== What you have to do ==
Where does the string "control" appear in the listing below? Copy every line where it does.

== Data under study ==
Start of Block
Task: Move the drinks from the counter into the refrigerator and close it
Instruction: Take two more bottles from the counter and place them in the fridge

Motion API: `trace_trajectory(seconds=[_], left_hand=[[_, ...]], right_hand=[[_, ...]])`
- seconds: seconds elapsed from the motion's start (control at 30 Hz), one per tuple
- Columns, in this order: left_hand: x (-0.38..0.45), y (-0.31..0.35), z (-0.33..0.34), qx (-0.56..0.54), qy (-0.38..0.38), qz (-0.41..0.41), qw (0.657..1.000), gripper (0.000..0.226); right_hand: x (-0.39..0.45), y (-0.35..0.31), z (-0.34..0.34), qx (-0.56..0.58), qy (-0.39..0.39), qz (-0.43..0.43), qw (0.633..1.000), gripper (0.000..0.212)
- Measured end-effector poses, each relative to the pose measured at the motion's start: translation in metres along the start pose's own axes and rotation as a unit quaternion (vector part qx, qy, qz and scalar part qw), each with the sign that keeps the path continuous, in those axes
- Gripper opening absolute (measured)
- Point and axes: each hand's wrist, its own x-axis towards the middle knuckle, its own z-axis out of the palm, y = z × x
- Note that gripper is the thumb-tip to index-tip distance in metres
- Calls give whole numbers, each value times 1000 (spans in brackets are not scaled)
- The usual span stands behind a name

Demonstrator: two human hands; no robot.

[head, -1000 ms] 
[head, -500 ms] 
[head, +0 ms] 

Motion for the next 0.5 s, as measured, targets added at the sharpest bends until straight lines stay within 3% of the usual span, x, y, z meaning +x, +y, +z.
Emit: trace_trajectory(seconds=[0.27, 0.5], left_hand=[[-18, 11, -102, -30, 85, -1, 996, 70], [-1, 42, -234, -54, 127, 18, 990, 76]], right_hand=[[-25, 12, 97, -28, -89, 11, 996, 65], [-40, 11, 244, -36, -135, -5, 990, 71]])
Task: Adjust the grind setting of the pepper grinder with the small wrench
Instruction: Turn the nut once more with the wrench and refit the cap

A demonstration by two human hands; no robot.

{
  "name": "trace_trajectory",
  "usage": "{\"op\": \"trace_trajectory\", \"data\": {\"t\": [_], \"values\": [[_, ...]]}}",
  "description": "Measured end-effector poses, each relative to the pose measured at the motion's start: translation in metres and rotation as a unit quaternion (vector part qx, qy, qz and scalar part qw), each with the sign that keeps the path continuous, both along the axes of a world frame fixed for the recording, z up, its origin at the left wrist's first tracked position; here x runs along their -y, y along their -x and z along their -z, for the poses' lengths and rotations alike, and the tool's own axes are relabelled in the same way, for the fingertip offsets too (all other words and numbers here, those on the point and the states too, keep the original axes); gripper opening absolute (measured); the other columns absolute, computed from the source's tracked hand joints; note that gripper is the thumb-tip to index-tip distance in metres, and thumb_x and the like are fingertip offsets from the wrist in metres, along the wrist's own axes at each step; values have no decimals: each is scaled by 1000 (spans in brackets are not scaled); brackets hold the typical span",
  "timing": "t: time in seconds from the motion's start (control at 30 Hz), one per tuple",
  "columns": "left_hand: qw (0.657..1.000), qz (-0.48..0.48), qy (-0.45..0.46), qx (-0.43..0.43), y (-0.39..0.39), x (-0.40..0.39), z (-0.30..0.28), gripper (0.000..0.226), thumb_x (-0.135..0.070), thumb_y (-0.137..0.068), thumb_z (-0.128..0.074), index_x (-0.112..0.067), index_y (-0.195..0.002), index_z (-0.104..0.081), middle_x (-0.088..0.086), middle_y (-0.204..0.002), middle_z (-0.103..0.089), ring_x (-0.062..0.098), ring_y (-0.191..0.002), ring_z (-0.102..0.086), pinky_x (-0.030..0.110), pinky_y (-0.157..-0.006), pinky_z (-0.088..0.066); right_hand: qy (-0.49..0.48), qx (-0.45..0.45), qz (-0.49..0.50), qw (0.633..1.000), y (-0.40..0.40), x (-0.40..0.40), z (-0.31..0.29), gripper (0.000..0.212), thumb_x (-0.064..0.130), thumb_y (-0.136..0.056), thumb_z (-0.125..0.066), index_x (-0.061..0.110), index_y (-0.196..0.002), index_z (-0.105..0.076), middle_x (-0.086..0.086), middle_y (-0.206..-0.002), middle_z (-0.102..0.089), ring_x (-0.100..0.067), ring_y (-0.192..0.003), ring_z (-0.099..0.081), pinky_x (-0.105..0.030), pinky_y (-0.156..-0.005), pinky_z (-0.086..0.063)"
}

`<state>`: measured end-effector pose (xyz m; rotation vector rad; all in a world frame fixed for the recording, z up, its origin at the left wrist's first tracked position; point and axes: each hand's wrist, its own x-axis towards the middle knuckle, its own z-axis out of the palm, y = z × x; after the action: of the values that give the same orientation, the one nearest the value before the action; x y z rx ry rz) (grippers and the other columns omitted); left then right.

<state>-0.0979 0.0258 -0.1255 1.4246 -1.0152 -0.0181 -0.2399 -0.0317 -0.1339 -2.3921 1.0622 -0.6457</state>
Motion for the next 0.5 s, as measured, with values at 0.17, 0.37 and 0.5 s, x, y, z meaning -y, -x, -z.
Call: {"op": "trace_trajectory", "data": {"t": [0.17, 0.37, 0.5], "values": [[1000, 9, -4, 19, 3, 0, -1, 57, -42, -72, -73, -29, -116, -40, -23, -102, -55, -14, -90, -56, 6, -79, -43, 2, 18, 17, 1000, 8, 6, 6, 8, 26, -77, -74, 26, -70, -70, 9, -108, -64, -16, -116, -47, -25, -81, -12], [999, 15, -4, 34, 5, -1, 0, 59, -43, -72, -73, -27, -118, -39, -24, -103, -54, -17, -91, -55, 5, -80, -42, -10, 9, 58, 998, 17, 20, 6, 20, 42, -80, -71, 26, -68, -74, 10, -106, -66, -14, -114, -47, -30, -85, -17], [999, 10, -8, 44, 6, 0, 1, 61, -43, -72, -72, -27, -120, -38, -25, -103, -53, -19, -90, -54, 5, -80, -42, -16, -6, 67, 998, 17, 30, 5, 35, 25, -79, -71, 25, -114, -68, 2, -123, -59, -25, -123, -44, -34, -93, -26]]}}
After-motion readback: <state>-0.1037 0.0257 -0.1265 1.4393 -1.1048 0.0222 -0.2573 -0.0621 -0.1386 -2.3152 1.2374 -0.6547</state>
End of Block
== Answer section ==
- seconds: seconds elapsed from the motion's start (control at 30 Hz), one per tuple
  "timing": "t: time in seconds from the motion's start (control at 30 Hz), one per tuple",

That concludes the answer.